## Goal of the exercise
Starting at the first line below, copy through to the last line exactly.

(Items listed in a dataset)

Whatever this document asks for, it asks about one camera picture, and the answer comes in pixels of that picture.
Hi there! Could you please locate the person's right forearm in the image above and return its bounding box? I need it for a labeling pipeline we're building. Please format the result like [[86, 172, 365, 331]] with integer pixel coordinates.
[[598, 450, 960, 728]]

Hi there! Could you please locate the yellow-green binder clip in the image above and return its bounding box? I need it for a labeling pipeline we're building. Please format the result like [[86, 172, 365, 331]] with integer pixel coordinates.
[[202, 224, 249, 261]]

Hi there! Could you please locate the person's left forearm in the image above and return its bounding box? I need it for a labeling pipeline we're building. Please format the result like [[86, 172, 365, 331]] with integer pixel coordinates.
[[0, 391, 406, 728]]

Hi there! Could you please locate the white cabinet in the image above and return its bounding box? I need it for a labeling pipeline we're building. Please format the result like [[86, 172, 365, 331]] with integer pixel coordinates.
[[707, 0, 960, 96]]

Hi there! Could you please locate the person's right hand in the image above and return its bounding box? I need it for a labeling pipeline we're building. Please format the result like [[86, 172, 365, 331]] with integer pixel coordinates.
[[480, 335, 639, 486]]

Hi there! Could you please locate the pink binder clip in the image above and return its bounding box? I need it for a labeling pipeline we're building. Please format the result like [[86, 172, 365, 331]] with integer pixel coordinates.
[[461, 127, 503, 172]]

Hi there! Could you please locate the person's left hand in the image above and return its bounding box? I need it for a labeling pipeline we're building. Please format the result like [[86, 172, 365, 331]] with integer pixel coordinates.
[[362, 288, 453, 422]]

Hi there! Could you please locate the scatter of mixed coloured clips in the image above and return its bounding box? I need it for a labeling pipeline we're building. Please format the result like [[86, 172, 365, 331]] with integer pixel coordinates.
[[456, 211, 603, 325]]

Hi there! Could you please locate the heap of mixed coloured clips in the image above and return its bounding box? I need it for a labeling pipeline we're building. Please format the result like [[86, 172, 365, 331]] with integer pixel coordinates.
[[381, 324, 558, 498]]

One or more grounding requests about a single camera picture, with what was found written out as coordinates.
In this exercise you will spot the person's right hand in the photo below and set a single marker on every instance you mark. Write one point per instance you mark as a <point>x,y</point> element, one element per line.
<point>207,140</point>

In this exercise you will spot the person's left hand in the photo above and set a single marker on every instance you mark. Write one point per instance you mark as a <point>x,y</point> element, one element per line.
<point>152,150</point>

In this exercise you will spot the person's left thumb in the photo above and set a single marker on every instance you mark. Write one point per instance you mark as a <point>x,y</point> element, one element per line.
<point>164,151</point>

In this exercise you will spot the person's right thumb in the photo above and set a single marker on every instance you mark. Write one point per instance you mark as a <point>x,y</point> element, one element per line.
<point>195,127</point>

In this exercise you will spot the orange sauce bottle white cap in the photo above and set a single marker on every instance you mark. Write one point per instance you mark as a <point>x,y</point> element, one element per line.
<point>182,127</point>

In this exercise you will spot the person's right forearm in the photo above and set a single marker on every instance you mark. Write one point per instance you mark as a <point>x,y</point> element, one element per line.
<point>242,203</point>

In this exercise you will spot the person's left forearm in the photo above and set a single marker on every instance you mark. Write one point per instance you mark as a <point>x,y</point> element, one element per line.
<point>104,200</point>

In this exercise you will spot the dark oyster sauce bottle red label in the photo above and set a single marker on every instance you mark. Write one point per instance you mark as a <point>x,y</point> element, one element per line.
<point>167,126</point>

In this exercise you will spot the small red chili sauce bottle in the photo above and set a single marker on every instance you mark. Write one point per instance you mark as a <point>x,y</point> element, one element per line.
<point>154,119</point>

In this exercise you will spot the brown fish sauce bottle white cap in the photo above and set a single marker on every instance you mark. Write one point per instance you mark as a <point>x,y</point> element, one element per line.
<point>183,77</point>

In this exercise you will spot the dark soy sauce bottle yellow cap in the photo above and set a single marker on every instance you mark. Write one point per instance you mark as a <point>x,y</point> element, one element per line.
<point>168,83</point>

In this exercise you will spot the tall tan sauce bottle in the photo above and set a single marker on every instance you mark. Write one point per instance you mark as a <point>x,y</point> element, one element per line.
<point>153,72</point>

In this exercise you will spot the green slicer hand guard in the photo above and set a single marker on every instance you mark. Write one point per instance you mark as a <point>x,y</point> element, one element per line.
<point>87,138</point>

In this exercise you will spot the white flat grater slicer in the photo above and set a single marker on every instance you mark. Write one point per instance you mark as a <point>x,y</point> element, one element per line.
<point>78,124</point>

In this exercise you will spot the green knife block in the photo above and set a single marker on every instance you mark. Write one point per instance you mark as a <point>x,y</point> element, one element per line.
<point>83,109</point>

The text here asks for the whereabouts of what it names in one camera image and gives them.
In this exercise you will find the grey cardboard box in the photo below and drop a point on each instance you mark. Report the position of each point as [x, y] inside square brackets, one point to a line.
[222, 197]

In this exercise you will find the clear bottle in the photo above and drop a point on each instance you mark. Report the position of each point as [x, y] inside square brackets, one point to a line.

## Exercise solution
Whatever this document asks for, it asks about one camera picture, and the answer comes in pixels of that picture.
Hi there! Could you please locate the person's right forearm in the image above and return its bounding box? I need it for a labeling pipeline we're building. Please format the result like [[86, 172, 365, 331]] with integer pixel coordinates.
[[598, 450, 960, 728]]

Hi there! Could you please locate the yellow-green binder clip in the image above and return its bounding box? I need it for a labeling pipeline we're building. Please format the result like [[86, 172, 365, 331]] with integer pixel coordinates.
[[202, 224, 249, 261]]

Hi there! Could you please locate the person's left forearm in the image above and return its bounding box? I need it for a labeling pipeline we're building. Please format the result like [[86, 172, 365, 331]] with integer pixel coordinates.
[[0, 391, 406, 728]]

Hi there! Could you please locate the white cabinet in the image above and return its bounding box? I need it for a labeling pipeline we're building. Please format the result like [[86, 172, 365, 331]] with integer pixel coordinates.
[[707, 0, 960, 96]]

Hi there! Could you please locate the person's right hand in the image above and return its bounding box? I need it for a labeling pipeline we're building. Please format the result like [[86, 172, 365, 331]] with integer pixel coordinates.
[[480, 335, 639, 486]]

Hi there! Could you please locate the pink binder clip in the image above and return its bounding box? I need it for a labeling pipeline we're building. Please format the result like [[86, 172, 365, 331]] with integer pixel coordinates.
[[461, 127, 503, 172]]

Hi there! Could you please locate the person's left hand in the image above and return its bounding box? I need it for a labeling pipeline we're building. Please format the result like [[86, 172, 365, 331]] with integer pixel coordinates.
[[362, 288, 453, 422]]

Hi there! Could you please locate the scatter of mixed coloured clips in the image above and return its bounding box? I need it for a labeling pipeline we're building. Please format the result like [[86, 172, 365, 331]] with integer pixel coordinates.
[[456, 211, 603, 325]]

Hi there! Could you please locate the heap of mixed coloured clips in the image above and return its bounding box? I need it for a labeling pipeline we're building. Please format the result like [[86, 172, 365, 331]] with integer pixel coordinates.
[[381, 324, 558, 498]]

One or more grounding requests about a single camera picture, with what was found written out as coordinates.
In this exercise you will spot the person's right hand in the photo below and set a single marker on every instance you mark. Write one point per instance you mark as a <point>x,y</point> element, one element per line.
<point>207,140</point>

In this exercise you will spot the person's left hand in the photo above and set a single marker on every instance you mark. Write one point per instance you mark as a <point>x,y</point> element, one element per line.
<point>152,150</point>

In this exercise you will spot the person's left thumb in the photo above and set a single marker on every instance you mark. Write one point per instance you mark as a <point>x,y</point> element, one element per line.
<point>164,151</point>

In this exercise you will spot the person's right thumb in the photo above and set a single marker on every instance you mark. Write one point per instance you mark as a <point>x,y</point> element, one element per line.
<point>195,127</point>

In this exercise you will spot the orange sauce bottle white cap in the photo above and set a single marker on every instance you mark. Write one point per instance you mark as a <point>x,y</point> element, one element per line.
<point>182,127</point>

In this exercise you will spot the person's right forearm in the photo above and set a single marker on every instance you mark. Write one point per instance you mark as a <point>x,y</point> element, one element per line.
<point>242,203</point>

In this exercise you will spot the person's left forearm in the photo above and set a single marker on every instance you mark. Write one point per instance you mark as a <point>x,y</point> element, one element per line.
<point>104,200</point>

In this exercise you will spot the dark oyster sauce bottle red label in the photo above and set a single marker on every instance you mark. Write one point per instance you mark as a <point>x,y</point> element, one element per line.
<point>167,126</point>

In this exercise you will spot the small red chili sauce bottle in the photo above and set a single marker on every instance you mark. Write one point per instance you mark as a <point>x,y</point> element, one element per line.
<point>154,119</point>

In this exercise you will spot the brown fish sauce bottle white cap in the photo above and set a single marker on every instance you mark. Write one point per instance you mark as a <point>x,y</point> element, one element per line.
<point>183,77</point>

In this exercise you will spot the dark soy sauce bottle yellow cap in the photo above and set a single marker on every instance you mark. Write one point per instance you mark as a <point>x,y</point> element, one element per line.
<point>168,83</point>

In this exercise you will spot the tall tan sauce bottle in the photo above and set a single marker on every instance you mark. Write one point per instance you mark as a <point>x,y</point> element, one element per line.
<point>153,72</point>

In this exercise you will spot the green slicer hand guard in the photo above and set a single marker on every instance you mark. Write one point per instance you mark as a <point>x,y</point> element, one element per line.
<point>87,138</point>

In this exercise you will spot the white flat grater slicer in the photo above and set a single marker on every instance you mark. Write one point per instance you mark as a <point>x,y</point> element, one element per line.
<point>78,124</point>

In this exercise you will spot the green knife block in the photo above and set a single marker on every instance you mark. Write one point per instance you mark as a <point>x,y</point> element, one element per line.
<point>83,109</point>

The text here asks for the whereabouts of what it names in one camera image and gives them.
In this exercise you will find the grey cardboard box in the photo below and drop a point on each instance you mark. Report the position of each point as [x, y] inside square brackets, one point to a line.
[222, 197]

In this exercise you will find the clear bottle in the photo above and drop a point on each instance you mark. Report the position of each point as [x, y] inside square brackets, one point to a line.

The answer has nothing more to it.